----- Provided information -----

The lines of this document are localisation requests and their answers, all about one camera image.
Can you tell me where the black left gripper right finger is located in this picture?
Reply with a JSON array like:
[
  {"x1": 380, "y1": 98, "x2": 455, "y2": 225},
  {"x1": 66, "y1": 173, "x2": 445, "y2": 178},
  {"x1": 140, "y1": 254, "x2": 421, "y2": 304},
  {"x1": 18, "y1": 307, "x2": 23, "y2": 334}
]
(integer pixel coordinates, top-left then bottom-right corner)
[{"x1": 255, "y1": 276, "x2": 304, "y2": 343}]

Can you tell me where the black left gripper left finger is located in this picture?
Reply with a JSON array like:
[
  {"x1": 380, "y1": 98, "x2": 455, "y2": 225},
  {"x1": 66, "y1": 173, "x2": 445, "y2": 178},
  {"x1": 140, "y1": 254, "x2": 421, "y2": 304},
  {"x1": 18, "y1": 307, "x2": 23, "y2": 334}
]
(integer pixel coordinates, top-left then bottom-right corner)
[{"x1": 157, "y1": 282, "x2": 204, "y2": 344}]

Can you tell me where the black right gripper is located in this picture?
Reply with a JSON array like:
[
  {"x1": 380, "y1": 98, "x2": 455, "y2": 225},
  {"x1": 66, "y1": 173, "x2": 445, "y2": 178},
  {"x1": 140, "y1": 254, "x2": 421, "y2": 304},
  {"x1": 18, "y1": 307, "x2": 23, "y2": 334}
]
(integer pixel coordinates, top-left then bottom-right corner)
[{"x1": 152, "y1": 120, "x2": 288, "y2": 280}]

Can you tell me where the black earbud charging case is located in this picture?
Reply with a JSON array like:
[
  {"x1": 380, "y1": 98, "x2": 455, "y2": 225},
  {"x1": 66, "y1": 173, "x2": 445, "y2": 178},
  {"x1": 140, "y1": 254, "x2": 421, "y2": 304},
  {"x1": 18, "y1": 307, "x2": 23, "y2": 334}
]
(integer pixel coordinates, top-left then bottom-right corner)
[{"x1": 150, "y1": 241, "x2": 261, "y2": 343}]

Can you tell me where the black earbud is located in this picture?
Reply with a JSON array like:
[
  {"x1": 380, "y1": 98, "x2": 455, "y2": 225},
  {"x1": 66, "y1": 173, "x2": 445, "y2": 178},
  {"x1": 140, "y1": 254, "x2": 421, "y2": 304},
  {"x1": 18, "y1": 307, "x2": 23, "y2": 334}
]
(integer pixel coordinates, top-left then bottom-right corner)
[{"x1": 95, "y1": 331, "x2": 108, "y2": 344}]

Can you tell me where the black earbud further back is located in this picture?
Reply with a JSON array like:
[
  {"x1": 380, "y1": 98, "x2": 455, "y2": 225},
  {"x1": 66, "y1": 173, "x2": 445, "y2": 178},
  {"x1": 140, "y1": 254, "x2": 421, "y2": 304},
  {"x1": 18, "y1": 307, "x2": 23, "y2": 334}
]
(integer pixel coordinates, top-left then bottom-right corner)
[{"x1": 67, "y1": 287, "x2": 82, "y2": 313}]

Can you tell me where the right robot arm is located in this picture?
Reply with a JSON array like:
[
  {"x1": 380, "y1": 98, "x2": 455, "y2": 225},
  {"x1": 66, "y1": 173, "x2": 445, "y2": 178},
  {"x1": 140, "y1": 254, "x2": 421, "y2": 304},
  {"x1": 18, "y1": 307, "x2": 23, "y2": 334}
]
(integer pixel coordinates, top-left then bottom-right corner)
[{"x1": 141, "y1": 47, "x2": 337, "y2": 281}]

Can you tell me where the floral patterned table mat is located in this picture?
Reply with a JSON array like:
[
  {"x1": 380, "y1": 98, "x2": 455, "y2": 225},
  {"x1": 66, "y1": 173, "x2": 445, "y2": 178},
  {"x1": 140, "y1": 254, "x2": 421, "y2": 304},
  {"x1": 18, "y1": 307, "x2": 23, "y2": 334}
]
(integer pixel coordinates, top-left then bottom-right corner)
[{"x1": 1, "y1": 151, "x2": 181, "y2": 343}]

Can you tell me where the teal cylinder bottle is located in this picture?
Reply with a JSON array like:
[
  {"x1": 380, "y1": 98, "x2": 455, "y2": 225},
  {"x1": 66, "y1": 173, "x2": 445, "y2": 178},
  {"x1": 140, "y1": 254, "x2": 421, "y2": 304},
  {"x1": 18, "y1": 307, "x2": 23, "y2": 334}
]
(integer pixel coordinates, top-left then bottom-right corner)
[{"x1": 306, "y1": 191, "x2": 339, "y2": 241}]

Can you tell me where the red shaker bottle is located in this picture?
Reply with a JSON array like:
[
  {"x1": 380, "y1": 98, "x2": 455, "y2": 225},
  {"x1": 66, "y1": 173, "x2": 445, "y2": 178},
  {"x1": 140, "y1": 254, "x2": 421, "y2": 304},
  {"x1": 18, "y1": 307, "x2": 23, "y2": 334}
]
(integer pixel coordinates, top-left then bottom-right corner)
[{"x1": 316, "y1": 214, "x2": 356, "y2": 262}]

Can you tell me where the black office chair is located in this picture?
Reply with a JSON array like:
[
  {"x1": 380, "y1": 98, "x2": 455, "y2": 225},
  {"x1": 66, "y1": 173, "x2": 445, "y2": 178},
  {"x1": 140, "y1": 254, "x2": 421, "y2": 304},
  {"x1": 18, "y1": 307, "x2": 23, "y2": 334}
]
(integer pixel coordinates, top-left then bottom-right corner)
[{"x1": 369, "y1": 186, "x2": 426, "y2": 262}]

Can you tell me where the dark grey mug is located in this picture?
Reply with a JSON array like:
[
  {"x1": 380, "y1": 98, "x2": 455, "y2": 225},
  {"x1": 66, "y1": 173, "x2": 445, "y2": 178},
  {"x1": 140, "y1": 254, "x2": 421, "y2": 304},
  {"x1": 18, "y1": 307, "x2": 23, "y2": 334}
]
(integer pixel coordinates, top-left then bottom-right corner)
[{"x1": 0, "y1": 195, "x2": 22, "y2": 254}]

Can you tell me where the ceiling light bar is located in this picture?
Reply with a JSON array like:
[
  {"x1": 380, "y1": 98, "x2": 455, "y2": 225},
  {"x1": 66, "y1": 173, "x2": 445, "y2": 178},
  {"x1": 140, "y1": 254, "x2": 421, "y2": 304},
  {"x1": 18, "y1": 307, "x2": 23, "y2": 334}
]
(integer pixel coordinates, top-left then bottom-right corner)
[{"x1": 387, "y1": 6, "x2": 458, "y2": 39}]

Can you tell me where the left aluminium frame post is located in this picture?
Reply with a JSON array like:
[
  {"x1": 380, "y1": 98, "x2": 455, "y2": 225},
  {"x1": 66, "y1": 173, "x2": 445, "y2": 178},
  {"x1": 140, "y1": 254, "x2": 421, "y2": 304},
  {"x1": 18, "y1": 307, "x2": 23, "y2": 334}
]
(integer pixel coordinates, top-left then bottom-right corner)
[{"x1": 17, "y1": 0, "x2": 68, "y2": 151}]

-----

* [Work instructions]
Word for word, transcribe the entire listing shown above.

* [The completed task]
The lines of this document are localisation requests and their answers, all about one camera image.
Can you tell me where the black left gripper right finger is located in this picture?
Reply with a JSON array like:
[
  {"x1": 380, "y1": 98, "x2": 455, "y2": 225},
  {"x1": 66, "y1": 173, "x2": 445, "y2": 178},
  {"x1": 140, "y1": 254, "x2": 421, "y2": 304},
  {"x1": 18, "y1": 307, "x2": 23, "y2": 334}
]
(integer pixel coordinates, top-left then bottom-right corner)
[{"x1": 255, "y1": 276, "x2": 304, "y2": 343}]

Can you tell me where the black left gripper left finger is located in this picture?
Reply with a JSON array like:
[
  {"x1": 380, "y1": 98, "x2": 455, "y2": 225},
  {"x1": 66, "y1": 173, "x2": 445, "y2": 178},
  {"x1": 140, "y1": 254, "x2": 421, "y2": 304},
  {"x1": 18, "y1": 307, "x2": 23, "y2": 334}
]
(integer pixel coordinates, top-left then bottom-right corner)
[{"x1": 157, "y1": 282, "x2": 204, "y2": 344}]

Can you tell me where the black right gripper is located in this picture?
Reply with a JSON array like:
[
  {"x1": 380, "y1": 98, "x2": 455, "y2": 225},
  {"x1": 66, "y1": 173, "x2": 445, "y2": 178},
  {"x1": 140, "y1": 254, "x2": 421, "y2": 304},
  {"x1": 18, "y1": 307, "x2": 23, "y2": 334}
]
(integer pixel coordinates, top-left then bottom-right corner)
[{"x1": 152, "y1": 120, "x2": 288, "y2": 280}]

Can you tell me where the black earbud charging case is located in this picture?
Reply with a JSON array like:
[
  {"x1": 380, "y1": 98, "x2": 455, "y2": 225},
  {"x1": 66, "y1": 173, "x2": 445, "y2": 178},
  {"x1": 140, "y1": 254, "x2": 421, "y2": 304},
  {"x1": 18, "y1": 307, "x2": 23, "y2": 334}
]
(integer pixel coordinates, top-left then bottom-right corner)
[{"x1": 150, "y1": 241, "x2": 261, "y2": 343}]

Can you tell me where the black earbud is located in this picture?
Reply with a JSON array like:
[
  {"x1": 380, "y1": 98, "x2": 455, "y2": 225},
  {"x1": 66, "y1": 173, "x2": 445, "y2": 178},
  {"x1": 140, "y1": 254, "x2": 421, "y2": 304},
  {"x1": 18, "y1": 307, "x2": 23, "y2": 334}
]
(integer pixel coordinates, top-left then bottom-right corner)
[{"x1": 95, "y1": 331, "x2": 108, "y2": 344}]

Can you tell me where the black earbud further back is located in this picture?
Reply with a JSON array like:
[
  {"x1": 380, "y1": 98, "x2": 455, "y2": 225},
  {"x1": 66, "y1": 173, "x2": 445, "y2": 178},
  {"x1": 140, "y1": 254, "x2": 421, "y2": 304},
  {"x1": 18, "y1": 307, "x2": 23, "y2": 334}
]
(integer pixel coordinates, top-left then bottom-right corner)
[{"x1": 67, "y1": 287, "x2": 82, "y2": 313}]

Can you tell me where the right robot arm is located in this picture?
Reply with a JSON array like:
[
  {"x1": 380, "y1": 98, "x2": 455, "y2": 225},
  {"x1": 66, "y1": 173, "x2": 445, "y2": 178},
  {"x1": 140, "y1": 254, "x2": 421, "y2": 304},
  {"x1": 18, "y1": 307, "x2": 23, "y2": 334}
]
(integer pixel coordinates, top-left then bottom-right corner)
[{"x1": 141, "y1": 47, "x2": 337, "y2": 281}]

Can you tell me where the floral patterned table mat is located in this picture?
Reply with a JSON array like:
[
  {"x1": 380, "y1": 98, "x2": 455, "y2": 225},
  {"x1": 66, "y1": 173, "x2": 445, "y2": 178},
  {"x1": 140, "y1": 254, "x2": 421, "y2": 304},
  {"x1": 18, "y1": 307, "x2": 23, "y2": 334}
]
(integer pixel coordinates, top-left then bottom-right corner)
[{"x1": 1, "y1": 151, "x2": 181, "y2": 343}]

Can you tell me where the teal cylinder bottle is located in this picture?
Reply with a JSON array like:
[
  {"x1": 380, "y1": 98, "x2": 455, "y2": 225},
  {"x1": 66, "y1": 173, "x2": 445, "y2": 178},
  {"x1": 140, "y1": 254, "x2": 421, "y2": 304},
  {"x1": 18, "y1": 307, "x2": 23, "y2": 334}
]
(integer pixel coordinates, top-left then bottom-right corner)
[{"x1": 306, "y1": 191, "x2": 339, "y2": 241}]

Can you tell me where the red shaker bottle is located in this picture?
Reply with a JSON array like:
[
  {"x1": 380, "y1": 98, "x2": 455, "y2": 225},
  {"x1": 66, "y1": 173, "x2": 445, "y2": 178},
  {"x1": 140, "y1": 254, "x2": 421, "y2": 304},
  {"x1": 18, "y1": 307, "x2": 23, "y2": 334}
]
(integer pixel coordinates, top-left then bottom-right corner)
[{"x1": 316, "y1": 214, "x2": 356, "y2": 262}]

Can you tell me where the black office chair is located in this picture?
Reply with a JSON array like:
[
  {"x1": 380, "y1": 98, "x2": 455, "y2": 225},
  {"x1": 66, "y1": 173, "x2": 445, "y2": 178},
  {"x1": 140, "y1": 254, "x2": 421, "y2": 304},
  {"x1": 18, "y1": 307, "x2": 23, "y2": 334}
]
(integer pixel coordinates, top-left then bottom-right corner)
[{"x1": 369, "y1": 186, "x2": 426, "y2": 262}]

Can you tell me where the dark grey mug is located in this picture?
Reply with a JSON array like:
[
  {"x1": 380, "y1": 98, "x2": 455, "y2": 225},
  {"x1": 66, "y1": 173, "x2": 445, "y2": 178},
  {"x1": 140, "y1": 254, "x2": 421, "y2": 304},
  {"x1": 18, "y1": 307, "x2": 23, "y2": 334}
]
(integer pixel coordinates, top-left then bottom-right corner)
[{"x1": 0, "y1": 195, "x2": 22, "y2": 254}]

Can you tell me where the ceiling light bar is located in this picture?
Reply with a JSON array like:
[
  {"x1": 380, "y1": 98, "x2": 455, "y2": 225},
  {"x1": 66, "y1": 173, "x2": 445, "y2": 178},
  {"x1": 140, "y1": 254, "x2": 421, "y2": 304},
  {"x1": 18, "y1": 307, "x2": 23, "y2": 334}
]
(integer pixel coordinates, top-left then bottom-right corner)
[{"x1": 387, "y1": 6, "x2": 458, "y2": 39}]

Can you tell me where the left aluminium frame post is located in this picture?
Reply with a JSON array like:
[
  {"x1": 380, "y1": 98, "x2": 455, "y2": 225},
  {"x1": 66, "y1": 173, "x2": 445, "y2": 178},
  {"x1": 140, "y1": 254, "x2": 421, "y2": 304},
  {"x1": 18, "y1": 307, "x2": 23, "y2": 334}
]
(integer pixel coordinates, top-left then bottom-right corner)
[{"x1": 17, "y1": 0, "x2": 68, "y2": 151}]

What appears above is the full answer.